Genprex Gets U.S. FDA Fast Track Designation for Lung Cancer Gene Therapy

Genprex, Inc. (NASDAQ: GNPX) today announced receiving Fast Track Designation from the U.S. Food and Drug Administration (FDA) for Genprex’s Oncoprex™ immunogene therapy in combination with EGFR inhibitor osimertinib for the treatment of non-small cell lung cancer (NSCLC) patients with EGFR mutations that progressed after treatment with osimertinib alone.

Oncoprex is comprised of the TUSC2 (Tumor Suppressor Candidate 2) gene, which is the active agent in Oncropex, complexed with a lipid nanoparticle.

“Genprex is excited to receive this important FDA designation,” said Rodney Varner, Chairman and CEO of Genprex.

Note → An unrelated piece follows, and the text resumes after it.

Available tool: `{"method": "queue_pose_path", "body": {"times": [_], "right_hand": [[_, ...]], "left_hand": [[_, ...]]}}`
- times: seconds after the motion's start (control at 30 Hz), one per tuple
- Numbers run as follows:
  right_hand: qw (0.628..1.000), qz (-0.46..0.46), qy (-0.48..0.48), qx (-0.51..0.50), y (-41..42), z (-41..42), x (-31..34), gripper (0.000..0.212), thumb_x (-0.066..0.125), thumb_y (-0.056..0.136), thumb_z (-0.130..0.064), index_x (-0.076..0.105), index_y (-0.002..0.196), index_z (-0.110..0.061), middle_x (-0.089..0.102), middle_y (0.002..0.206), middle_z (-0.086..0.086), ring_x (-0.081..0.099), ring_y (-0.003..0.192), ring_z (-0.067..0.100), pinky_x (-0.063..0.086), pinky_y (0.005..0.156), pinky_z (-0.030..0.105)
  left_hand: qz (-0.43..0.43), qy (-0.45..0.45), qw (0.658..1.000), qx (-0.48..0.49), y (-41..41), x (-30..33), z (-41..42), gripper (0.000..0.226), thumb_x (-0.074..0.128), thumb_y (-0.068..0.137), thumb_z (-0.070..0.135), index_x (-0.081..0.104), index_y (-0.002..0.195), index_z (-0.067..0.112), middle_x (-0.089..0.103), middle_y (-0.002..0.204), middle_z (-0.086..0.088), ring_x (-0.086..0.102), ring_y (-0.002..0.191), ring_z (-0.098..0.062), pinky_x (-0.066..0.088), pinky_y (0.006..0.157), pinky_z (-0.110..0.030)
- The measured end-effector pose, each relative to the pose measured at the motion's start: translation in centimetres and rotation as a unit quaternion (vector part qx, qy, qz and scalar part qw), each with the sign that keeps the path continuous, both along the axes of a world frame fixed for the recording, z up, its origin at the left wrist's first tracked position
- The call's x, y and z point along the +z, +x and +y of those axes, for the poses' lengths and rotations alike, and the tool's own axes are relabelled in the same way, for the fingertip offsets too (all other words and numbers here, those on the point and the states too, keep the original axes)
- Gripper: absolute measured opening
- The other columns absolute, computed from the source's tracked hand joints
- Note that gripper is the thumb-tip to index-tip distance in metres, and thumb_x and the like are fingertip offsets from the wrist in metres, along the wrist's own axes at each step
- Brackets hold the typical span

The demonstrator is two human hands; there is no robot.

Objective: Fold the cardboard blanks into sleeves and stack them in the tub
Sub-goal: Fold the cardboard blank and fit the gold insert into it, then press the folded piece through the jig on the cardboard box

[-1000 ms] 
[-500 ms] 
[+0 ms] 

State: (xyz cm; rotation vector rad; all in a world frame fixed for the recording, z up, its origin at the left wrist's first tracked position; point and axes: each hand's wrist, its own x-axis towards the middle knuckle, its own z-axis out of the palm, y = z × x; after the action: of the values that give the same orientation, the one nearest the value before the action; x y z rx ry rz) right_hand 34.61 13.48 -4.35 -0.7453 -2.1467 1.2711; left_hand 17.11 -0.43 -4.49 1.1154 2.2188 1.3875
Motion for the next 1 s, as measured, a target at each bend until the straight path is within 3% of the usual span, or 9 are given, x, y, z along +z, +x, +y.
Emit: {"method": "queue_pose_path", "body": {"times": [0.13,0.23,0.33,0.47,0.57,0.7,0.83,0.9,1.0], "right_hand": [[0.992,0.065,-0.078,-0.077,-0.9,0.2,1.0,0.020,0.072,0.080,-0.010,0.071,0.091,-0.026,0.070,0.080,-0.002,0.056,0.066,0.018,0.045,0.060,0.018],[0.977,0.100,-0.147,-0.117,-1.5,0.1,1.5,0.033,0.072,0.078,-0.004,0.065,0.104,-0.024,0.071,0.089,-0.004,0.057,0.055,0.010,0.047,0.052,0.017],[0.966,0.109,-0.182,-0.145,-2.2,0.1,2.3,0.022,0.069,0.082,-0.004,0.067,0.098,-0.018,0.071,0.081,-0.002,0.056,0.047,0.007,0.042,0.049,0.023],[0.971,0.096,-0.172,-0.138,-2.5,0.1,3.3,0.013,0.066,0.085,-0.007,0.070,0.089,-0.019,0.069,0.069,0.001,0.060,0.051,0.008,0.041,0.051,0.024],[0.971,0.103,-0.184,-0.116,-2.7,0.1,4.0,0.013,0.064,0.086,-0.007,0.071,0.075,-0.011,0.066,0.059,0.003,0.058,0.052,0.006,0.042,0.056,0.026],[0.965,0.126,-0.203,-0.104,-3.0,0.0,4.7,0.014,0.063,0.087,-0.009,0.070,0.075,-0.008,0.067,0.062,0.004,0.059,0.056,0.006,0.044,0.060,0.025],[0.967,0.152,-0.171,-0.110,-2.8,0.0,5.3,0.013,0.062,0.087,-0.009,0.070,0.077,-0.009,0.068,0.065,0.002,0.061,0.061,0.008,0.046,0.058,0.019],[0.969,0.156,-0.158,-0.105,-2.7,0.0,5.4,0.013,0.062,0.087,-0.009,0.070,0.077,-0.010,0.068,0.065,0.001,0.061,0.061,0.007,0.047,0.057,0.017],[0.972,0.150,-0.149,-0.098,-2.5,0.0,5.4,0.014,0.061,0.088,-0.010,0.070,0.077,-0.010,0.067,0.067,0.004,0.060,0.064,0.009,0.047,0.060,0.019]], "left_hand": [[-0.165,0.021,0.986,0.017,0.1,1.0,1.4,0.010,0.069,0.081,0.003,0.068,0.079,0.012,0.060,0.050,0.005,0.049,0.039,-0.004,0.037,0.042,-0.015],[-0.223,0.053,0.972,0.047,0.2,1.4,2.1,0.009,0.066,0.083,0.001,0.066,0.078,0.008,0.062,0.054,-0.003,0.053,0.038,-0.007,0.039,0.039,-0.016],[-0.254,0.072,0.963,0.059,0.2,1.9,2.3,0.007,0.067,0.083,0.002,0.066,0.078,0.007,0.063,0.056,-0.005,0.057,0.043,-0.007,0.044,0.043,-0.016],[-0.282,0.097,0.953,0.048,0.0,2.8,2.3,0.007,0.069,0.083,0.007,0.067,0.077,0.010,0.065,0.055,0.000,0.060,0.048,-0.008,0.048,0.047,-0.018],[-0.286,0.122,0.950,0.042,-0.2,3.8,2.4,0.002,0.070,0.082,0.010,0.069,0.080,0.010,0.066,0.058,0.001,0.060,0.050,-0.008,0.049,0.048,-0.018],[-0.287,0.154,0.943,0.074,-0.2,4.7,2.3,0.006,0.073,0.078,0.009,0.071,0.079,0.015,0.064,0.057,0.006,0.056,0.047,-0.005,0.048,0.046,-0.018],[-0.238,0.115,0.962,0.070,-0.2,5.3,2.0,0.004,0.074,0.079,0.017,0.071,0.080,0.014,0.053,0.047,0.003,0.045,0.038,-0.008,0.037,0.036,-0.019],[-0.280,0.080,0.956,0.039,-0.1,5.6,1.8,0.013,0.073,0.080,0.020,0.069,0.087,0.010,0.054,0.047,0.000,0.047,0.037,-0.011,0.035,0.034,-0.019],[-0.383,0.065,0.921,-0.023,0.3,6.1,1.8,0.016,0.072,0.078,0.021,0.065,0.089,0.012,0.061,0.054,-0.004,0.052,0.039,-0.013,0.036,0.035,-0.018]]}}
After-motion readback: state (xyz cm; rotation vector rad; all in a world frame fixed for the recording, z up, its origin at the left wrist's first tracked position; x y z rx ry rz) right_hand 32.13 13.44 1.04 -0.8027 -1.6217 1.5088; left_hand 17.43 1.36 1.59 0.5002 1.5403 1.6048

Genprex is a clinical gene therapy company that uses a unique, non-viral proprietary platform designed to deliver tumor suppressor genes to cancer cells. The Company’s main focus is to fight the world’s leading cause of cancer deaths: lung cancer.

The Chief Executive Officer added: “In addition to potentially facilitating and expediting our pathway to approval, we believe that this FDA designation validates our plan to commercialize Oncoprex immunogene therapy in combination with EGFR inhibitors for the treatment of lung cancer. We hope that Fast Track Designation helps us bring our gene therapy to patients more rapidly and that our unique gene therapy platform is more widely recognized for its potential in cancer treatment.”

Genprex is convinced that the data from the Phase I and II clinical trials, where more than 50 lung cancer patients were treated with Oncoprex, are encouraging signs for the safety and efficacy of the product.

The FDA Fast Track is a process with the purpose to get important new drugs to the patient earlier. Awarded to drugs that demonstrate the potential to unmet medical needs, the Fast Track Designation is designed to facilitate the development and expedite the review of drugs.

Candidates of the Fast Track must show advantages over already available therapies, avoiding serious side effects, decreasing significant toxicity, being able to address public health needs and improving diagnosis and outcome.